Tragedia dell'anima in Tolstoj

Come scritto nell'introduzione, Tolstoj toccherà tutti gli aspetti della vita ma, di fatto, non riuscirà o non vorrà giungere ad una sintesi di pensiero. La sintesi del suo pensiero non fu razionale, bensì fu lo scegliere la via etica prescritta dal Vangelo. E ciò risultò di difficile comprensione per autori di stretta formazione filosofica. Come ad esempio Cornelio Fabro. "La sua enorme produzione insegna [...] tutti gli aspetti della vita, ma la sua è più una tensione dispersiva che non intensiva [...] Così nulla riesce a prendere senso e tutta la vita [...] non è [...] che un continuo cadere di foglie morte."Il romanzo russo di fine ottocento parlava dello scetticismo che si impossessava della società, che descriveva le vite fatalmente inceppate e paralizzate da influenze indipendenti dalla volontà, che mostravano l'essere umano agitarsi invano nell'ambiente. [...] ed imponevano l'idea che ogni sforzo fosse inutile. Da qui la sua risposta, un tentativo di rigenerazione: per molti autori visto come una sorta di buddismo occidentale  orientato verso un desiderio di annientamento, ma con una ottica diversa più "politica". "L'obbedienza al Vangelo infatti non doveva solo disgregare lo stato dentro di sé [...], essendo un dispositivo, fondatore di relazioni, esso estingueva anche nella realtà delle cose lo stato e la società.Non meravigliano quindi i suoi contatti con l'anarchia
    « Gli anarchici hanno ragione in tutto, solo non nella violenza. Incredibile offuscamento. »

In quest'ottica il pensiero di Tolstoj si dipanava nei seguenti aspetti:

    * Crisi del positivismo e del determinismo
    * Risveglio religioso, per lo più portato avanti da ceti elevati, nato come risposta al disorientamento della modernità e del nichilismo
    * L'identificazione col nichilismo: Tolstoj stesso dichiara di essere un nichilista: "Ho vissuto da nichilista nel significato autentico del termine, vale a dira non da socialista e rivoluzionario, [...], ma da nichilista nel senso di mancante di ogni fede (da La mia fede)". Tolstoj non fu nichilista solo per le sue dottrine teologiche e filosofiche, infatti, con l'eccezione della violenza che aborriva, sembrava condividere le aspirazioni di rigenerazione ed emancipazione dei nichilisti rivoluzionari. "In realtà pochi livellatori sognano tante demolizioni come questo apostolo della carità. Egli supera spesso i Bakunin ed i Kropotkin. Nessun suo compatriota è stato più duro nei confronti del capitale. Nessuno più fermamente internazionalista."

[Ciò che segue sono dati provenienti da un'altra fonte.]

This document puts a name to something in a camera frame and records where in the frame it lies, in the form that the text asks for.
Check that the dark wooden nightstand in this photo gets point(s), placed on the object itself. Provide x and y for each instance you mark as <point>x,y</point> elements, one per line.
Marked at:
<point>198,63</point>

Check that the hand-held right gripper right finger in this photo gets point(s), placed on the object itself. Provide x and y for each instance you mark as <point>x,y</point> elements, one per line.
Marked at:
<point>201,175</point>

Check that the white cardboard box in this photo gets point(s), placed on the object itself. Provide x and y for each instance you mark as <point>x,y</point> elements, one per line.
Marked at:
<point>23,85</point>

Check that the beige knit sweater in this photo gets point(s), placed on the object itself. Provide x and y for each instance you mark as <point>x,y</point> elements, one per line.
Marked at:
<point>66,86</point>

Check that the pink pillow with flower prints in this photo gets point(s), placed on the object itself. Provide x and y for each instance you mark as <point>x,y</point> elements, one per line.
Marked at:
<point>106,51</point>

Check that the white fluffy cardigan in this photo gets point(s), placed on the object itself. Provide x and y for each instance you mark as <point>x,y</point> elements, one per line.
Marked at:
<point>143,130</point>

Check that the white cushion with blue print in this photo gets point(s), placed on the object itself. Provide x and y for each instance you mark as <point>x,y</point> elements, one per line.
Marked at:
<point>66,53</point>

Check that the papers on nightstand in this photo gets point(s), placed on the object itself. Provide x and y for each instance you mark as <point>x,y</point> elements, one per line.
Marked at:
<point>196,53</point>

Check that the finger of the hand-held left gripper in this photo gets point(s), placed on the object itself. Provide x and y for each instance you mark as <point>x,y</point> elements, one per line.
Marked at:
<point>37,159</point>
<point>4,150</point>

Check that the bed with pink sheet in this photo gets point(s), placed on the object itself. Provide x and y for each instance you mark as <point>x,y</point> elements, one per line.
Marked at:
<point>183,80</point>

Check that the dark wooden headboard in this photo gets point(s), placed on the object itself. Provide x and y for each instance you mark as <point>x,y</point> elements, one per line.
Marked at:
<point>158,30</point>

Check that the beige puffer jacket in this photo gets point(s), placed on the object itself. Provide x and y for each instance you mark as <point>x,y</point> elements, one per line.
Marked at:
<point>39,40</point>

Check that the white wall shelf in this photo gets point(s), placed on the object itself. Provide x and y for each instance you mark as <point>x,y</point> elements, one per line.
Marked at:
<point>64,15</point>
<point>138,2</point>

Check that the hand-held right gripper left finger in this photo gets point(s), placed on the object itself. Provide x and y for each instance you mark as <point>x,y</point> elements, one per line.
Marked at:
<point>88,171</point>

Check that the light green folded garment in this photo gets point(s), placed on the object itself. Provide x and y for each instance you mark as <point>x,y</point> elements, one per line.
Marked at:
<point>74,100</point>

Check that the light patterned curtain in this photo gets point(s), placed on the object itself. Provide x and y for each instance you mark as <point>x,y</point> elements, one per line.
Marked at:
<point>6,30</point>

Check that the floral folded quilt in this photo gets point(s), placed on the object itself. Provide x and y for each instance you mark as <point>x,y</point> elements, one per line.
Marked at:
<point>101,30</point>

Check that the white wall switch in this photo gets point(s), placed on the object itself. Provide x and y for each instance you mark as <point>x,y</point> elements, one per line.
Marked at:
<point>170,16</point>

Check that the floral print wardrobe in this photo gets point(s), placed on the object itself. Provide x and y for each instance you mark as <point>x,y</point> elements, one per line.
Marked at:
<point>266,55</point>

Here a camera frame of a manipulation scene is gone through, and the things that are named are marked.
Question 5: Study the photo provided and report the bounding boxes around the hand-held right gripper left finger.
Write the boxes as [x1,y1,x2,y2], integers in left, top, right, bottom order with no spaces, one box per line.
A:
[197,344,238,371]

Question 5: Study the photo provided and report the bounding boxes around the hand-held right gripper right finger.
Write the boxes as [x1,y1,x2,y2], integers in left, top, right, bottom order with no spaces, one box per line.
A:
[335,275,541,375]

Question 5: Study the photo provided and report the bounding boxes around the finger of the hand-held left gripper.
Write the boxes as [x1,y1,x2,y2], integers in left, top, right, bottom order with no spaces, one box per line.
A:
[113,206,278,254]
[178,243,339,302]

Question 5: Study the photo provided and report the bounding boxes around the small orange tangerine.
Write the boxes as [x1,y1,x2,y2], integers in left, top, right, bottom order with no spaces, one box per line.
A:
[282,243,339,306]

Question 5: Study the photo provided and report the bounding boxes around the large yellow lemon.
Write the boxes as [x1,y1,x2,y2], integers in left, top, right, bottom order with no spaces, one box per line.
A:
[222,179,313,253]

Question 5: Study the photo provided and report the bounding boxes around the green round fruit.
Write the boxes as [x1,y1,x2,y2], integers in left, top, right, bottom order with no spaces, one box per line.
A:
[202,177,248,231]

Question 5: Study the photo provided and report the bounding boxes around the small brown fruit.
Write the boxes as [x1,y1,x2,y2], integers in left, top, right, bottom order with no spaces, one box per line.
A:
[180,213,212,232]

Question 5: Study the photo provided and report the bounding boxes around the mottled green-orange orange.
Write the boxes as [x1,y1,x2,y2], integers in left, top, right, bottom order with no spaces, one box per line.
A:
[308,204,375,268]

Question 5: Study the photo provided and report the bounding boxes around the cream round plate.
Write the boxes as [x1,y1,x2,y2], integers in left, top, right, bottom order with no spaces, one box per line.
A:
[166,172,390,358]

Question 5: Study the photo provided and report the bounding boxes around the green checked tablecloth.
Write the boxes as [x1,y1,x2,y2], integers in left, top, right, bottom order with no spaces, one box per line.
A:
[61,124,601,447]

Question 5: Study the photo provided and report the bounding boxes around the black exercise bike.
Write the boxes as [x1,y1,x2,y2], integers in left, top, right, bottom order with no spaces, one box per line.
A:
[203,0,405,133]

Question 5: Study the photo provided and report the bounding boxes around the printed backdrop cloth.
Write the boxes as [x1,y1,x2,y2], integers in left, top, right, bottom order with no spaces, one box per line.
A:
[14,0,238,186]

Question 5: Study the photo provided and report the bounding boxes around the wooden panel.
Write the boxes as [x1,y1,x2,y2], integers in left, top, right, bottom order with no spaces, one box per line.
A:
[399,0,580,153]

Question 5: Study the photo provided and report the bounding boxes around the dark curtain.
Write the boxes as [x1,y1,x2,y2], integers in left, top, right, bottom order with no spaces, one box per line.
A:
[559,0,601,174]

    Il programma nichilista degli anarchici venne infatti accostato al messaggio nichilista del tolstoismo, fatta esclusione per il rifiuto della violenza.

    « Il cristianesimo è in parte il socialismo e l'anarchismo, ma senza la violenza e con la disposizione al sacrificio. »
   

    * Nell'impossibilità di dare uno scopo (in quanto non accessibile alla limitatezza dell'uomo) alla vita, occorre darne un senso. Ovvero realizzare quello che sarebbe il regno di Dio, cioè la sostituzione di una vita egoista, odiosa, violenta, irragionevole, con una vita di amore, fratellanza, di libertà e di ragione. L'uomo di Tolstoj è un uomo che crede in un mondo in cui nessun uomo sia servo di un altro, ed ove ognuno abbia smesso di vivere secondo la coscienza di un altro.
    * Le scelte radicali furono sempre a favore del muzik, delle persone semplici variamente rappresentate, come nella famosissima descrizione di Platon Karataev (in Guerra e pace), od il semplice contadino di Padrone e Servitore od infiniti altri esempi.

    « I semplici spesso conoscono la verità meglio dei dotti, non perché essi siano strumenti ispirati dal divino afflato, ma perché la loro osservazione degli uomini e della natura è meno annebbita da varie teorie. »
   

    * la rinuncia completa alla metafisica andrà nuovamente e circolarmente a stemperarsi alla fine della sua vita (come evidenziato nel primo paragrafo "E che non ci sia in me cattiveria. Ora non ce n'è"). "La verità è che [...] la sua scrittura comprendeva l'osservazione della realtà e la predicazione della verità. In altri termini egli constatava "il male nella società o negli individui e quindi proponeva i rimedi per combatterlo."